De plus en plus de personnes sans domicile fixe et de moins en moins de bénévoles à Perpignan. En deux semaines, deux SDF sont morts, l'un d'overdose, l'autre s'est suicidé. La situation sanitaire s'aggrave chaque jour un peu plus.
Il est mort. Il s'est pendu. Il était SDF. Trois lettres pour désigner un homme.
Le corps SANS vie de ce SANS domicile fixe, SANS papiers a été retrouvé accroché aux grilles de la Croix-Rouge de Perpignan dans la nuit de samedi à dimanche, par un de ses compagnons d'infortune. Il s’appelait Othmane El Barkani. Il avait 31 ans et était père de trois enfants.
Expulsé du Samu social puis des Urgences
Il avait été expulsé de l'accueil d'urgence quelques minutes plus tôt à cause de son comportement puis des Urgences de l'hôpital. Othmane El Barkani venait de Gérone en Espagne. Il s’était séparé de sa femme et avait continué sa route en France en espérant y avoir des papiers. Le trentenaire était dans les Pyrénées-Orientales depuis quatre ou huit mois, on ne sait pas vraiment.

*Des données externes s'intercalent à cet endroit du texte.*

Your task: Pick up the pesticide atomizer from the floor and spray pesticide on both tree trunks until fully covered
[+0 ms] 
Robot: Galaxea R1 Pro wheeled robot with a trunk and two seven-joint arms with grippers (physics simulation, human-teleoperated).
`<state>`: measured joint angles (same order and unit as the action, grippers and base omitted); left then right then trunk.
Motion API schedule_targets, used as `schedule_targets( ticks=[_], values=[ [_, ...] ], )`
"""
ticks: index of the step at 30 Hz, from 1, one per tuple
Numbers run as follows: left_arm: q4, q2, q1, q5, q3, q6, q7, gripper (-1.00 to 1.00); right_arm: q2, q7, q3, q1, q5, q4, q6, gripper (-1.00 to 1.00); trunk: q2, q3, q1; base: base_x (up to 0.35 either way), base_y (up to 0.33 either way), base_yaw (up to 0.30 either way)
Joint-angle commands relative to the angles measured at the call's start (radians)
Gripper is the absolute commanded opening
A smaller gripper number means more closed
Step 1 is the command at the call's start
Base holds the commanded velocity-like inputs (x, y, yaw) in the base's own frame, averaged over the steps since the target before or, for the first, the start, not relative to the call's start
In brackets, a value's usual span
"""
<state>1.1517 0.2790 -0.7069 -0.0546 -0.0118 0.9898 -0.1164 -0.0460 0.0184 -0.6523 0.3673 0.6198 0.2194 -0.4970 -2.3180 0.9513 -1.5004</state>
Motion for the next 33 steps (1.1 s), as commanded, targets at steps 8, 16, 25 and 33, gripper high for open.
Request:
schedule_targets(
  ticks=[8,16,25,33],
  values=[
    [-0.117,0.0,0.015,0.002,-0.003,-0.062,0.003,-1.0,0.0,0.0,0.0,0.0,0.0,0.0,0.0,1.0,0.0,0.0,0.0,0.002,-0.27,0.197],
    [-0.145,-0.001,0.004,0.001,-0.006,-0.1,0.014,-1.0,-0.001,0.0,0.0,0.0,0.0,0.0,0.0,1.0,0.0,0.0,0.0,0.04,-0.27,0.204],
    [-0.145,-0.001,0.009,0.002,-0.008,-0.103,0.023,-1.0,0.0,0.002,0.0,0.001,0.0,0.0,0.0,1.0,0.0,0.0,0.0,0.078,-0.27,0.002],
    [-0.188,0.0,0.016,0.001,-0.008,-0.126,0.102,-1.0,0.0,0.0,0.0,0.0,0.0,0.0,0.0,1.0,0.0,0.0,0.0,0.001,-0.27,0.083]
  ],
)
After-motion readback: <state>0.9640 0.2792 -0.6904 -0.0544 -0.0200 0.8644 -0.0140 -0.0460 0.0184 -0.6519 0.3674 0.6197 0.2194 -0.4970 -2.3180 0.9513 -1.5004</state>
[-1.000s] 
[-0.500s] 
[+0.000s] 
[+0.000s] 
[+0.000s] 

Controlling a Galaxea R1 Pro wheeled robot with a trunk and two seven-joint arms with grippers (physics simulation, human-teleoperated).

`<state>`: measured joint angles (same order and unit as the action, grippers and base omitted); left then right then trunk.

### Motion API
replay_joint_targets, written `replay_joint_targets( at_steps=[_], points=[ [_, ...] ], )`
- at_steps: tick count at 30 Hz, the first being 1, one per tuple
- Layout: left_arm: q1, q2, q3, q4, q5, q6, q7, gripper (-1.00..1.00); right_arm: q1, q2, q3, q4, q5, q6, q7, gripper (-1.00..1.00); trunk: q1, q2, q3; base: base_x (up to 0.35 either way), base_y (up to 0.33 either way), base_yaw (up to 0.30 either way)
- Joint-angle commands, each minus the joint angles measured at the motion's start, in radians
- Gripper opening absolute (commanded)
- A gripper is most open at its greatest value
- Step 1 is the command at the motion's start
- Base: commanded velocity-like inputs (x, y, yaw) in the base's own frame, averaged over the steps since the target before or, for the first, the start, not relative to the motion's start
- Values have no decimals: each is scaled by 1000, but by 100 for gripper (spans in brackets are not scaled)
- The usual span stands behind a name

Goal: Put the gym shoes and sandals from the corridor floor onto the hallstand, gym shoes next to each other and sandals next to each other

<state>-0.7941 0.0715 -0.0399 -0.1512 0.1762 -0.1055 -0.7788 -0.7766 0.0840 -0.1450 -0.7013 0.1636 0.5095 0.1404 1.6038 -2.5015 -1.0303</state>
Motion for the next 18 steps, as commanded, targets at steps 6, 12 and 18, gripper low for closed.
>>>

Du quartier Saint-Jacques à la Croix-Rouge
Il errait entre le quartier Saint-Jacques et la Croix-Rouge. Avant d’être SDF en France, le jeune homme d’origine marocaine était employé dans le BTP. Comme nombre de clandestins, il continuait à travailler au noir, ramassé au petit matin comme beaucoup de ses congénères, par des cars qui les amènent pour la journée sur des chantiers des Pyrénées-Orientales.
Psychiatrie et médicaments
Samedi soir, Othmane El Barkani était très agité. Selon certaines sources, il aurait demandé à être hospitalisé en psychiatrie. Comme beaucoup de clandestins, en particuliers les jeunes migrants venus du Maghreb sur des embarcations de fortune, il consommait du Rivotril et du Lyrica, deux antiépileptiques détournés et pris comme une drogue à l’effet sédatif puissant transformant les personnes qui les ingèrent en zombies.
Pris à haute dose, ces médicaments ont un effet désinhibant pour ceux qui en prennent et se muent en "machines surpuissantes et violentes".
Ces cachets circulent de plus en plus et cela devient très dangereux car les sans-abris sont de plus en plus nombreux, démunis et violents. Je commence à avoir peur.
Fatouma Miloud Hocine.
Situation catastrophique
A Perpignan, la situation est catastrophique. La pendaison d’un homme le week-end dernier succède au décès d’un très jeune SDF. Il s’appelait Stanislas, il avait 20 ans. Il est mort d’une overdose de kétamine, un puissant antidouleur et anesthésiant. Il a été retrouvé un matin mort sur un trottoir du centre-ville, près de la préfecture. Il était originaire de la Drôme.
« Stan était adorable, il nous aidait parfois et protégeait les filles de la rue », se rappelle Fatima Miloud Hocine, bénévole à l'association "Au coeur de l'humanité 66", très affectée par la mort du jeune homme. Il est encore à la morgue. Ses obsèques n’ont toujours pas eu lieu. Il aurait eu 21 ans le 25 octobre.
Marche blanche pour Stan et Othmane
Au gré des drames vécus au quotidien par les personnes auxquelles elle porte assistance, Fatouma Miloud Hocine évoque le cas d'une jeune femme sans domicile fixe qui aurait été séquestrée et violée pendant plusieurs jours à Perpignan.
Terrorisée, elle refuse de porter plainte. "C'est dire le climat de terreur qui règne dans la rue pour ces personnes-là", soupire la bénévole.
Elle a demandé audience en préfecture pour évoquer les difficultés de plus en plus importantes rencontrées sur le terrain, notamment par les femmes, mais elle a peu d’espoir d’être reçue. Elle aussi pense à jeter l’éponge.
Ce mercredi, pour sensibiliser l’opinion, elle va organiser une marche blanche dans les rues de Perpignan. Aussi et surtout pour que l’on se souvienne de Stan et d’Othmane.